_TASK PROMPT_: Would you return the material below exactly, with no line left out?

_INFORMATION SUPPLIED_:
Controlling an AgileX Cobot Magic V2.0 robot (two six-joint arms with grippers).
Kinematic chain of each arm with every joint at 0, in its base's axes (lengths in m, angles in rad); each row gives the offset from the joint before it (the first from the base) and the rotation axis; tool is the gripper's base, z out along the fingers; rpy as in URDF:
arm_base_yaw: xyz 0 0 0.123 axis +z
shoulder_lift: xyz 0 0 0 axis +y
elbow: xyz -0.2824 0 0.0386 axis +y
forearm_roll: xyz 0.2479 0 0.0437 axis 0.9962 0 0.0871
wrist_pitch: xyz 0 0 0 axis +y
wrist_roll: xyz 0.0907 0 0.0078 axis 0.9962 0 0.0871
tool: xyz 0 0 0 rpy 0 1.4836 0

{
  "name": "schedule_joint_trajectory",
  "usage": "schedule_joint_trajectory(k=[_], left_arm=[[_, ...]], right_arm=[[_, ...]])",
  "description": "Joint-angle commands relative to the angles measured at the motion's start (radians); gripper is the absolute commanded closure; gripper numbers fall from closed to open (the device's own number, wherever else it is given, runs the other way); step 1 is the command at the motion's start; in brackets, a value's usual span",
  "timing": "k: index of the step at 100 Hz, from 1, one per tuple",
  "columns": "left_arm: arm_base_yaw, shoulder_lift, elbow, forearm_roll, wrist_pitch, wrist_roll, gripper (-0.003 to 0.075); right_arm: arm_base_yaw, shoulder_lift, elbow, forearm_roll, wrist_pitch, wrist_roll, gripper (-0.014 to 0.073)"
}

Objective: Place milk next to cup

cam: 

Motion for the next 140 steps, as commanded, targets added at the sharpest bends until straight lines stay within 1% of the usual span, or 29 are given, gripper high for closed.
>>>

_TASK ANSWER_:
Controlling an AgileX Cobot Magic V2.0 robot (two six-joint arms with grippers).
Kinematic chain of each arm with every joint at 0, in its base's axes (lengths in m, angles in rad); each row gives the offset from the joint before it (the first from the base) and the rotation axis; tool is the gripper's base, z out along the fingers; rpy as in URDF:
arm_base_yaw: xyz 0 0 0.123 axis +z
shoulder_lift: xyz 0 0 0 axis +y
elbow: xyz -0.2824 0 0.0386 axis +y
forearm_roll: xyz 0.2479 0 0.0437 axis 0.9962 0 0.0871
wrist_pitch: xyz 0 0 0 axis +y
wrist_roll: xyz 0.0907 0 0.0078 axis 0.9962 0 0.0871
tool: xyz 0 0 0 rpy 0 1.4836 0

{
  "name": "schedule_joint_trajectory",
  "usage": "schedule_joint_trajectory(k=[_], left_arm=[[_, ...]], right_arm=[[_, ...]])",
  "description": "Joint-angle commands relative to the angles measured at the motion's start (radians); gripper is the absolute commanded closure; gripper numbers fall from closed to open (the device's own number, wherever else it is given, runs the other way); step 1 is the command at the motion's start; in brackets, a value's usual span",
  "timing": "k: index of the step at 100 Hz, from 1, one per tuple",
  "columns": "left_arm: arm_base_yaw, shoulder_lift, elbow, forearm_roll, wrist_pitch, wrist_roll, gripper (-0.003 to 0.075); right_arm: arm_base_yaw, shoulder_lift, elbow, forearm_roll, wrist_pitch, wrist_roll, gripper (-0.014 to 0.073)"
}

Objective: Place milk next to cup

cam: 

Motion for the next 140 steps, as commanded, targets added at the sharpest bends until straight lines stay within 1% of the usual span, or 29 are given, gripper high for closed.
>>>

The work on this exercise is now complete.